Tally the lines below that include "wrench" and give only the total.

### Dataset extract:
--- START ---

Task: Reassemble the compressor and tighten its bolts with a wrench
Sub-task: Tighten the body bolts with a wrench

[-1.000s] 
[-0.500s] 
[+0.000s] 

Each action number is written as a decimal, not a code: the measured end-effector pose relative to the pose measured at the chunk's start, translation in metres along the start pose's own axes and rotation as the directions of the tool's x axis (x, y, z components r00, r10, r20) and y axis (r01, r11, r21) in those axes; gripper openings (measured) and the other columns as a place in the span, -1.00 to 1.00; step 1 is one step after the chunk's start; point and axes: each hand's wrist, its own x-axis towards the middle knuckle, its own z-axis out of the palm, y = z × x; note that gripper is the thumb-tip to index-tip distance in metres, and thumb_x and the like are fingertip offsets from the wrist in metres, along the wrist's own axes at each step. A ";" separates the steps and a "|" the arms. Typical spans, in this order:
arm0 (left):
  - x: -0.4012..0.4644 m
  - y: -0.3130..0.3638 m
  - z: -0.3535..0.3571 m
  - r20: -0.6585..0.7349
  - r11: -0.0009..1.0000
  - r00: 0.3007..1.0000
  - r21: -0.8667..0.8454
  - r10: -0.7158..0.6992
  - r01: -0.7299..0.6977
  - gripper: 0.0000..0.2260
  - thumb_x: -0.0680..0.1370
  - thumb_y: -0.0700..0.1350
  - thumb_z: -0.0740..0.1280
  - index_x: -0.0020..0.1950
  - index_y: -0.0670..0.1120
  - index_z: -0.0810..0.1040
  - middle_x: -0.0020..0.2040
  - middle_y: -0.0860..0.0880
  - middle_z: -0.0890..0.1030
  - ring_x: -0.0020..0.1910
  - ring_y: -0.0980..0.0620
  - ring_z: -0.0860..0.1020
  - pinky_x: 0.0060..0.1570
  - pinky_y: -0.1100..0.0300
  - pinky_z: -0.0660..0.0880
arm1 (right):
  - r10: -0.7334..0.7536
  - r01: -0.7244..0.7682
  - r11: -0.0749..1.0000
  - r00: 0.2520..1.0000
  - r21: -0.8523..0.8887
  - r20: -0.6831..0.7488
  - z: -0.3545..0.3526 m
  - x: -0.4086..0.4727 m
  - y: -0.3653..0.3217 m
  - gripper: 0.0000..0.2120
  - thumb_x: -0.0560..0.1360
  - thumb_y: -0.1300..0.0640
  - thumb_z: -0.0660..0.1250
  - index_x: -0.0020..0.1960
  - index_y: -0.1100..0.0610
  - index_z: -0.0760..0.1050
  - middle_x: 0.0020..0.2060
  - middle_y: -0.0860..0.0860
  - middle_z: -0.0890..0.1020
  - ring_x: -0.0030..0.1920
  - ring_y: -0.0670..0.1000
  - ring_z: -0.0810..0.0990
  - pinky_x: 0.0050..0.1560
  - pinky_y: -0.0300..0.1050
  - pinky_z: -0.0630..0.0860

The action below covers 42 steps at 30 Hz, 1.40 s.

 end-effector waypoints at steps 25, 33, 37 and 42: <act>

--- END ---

### Finished exercise:
2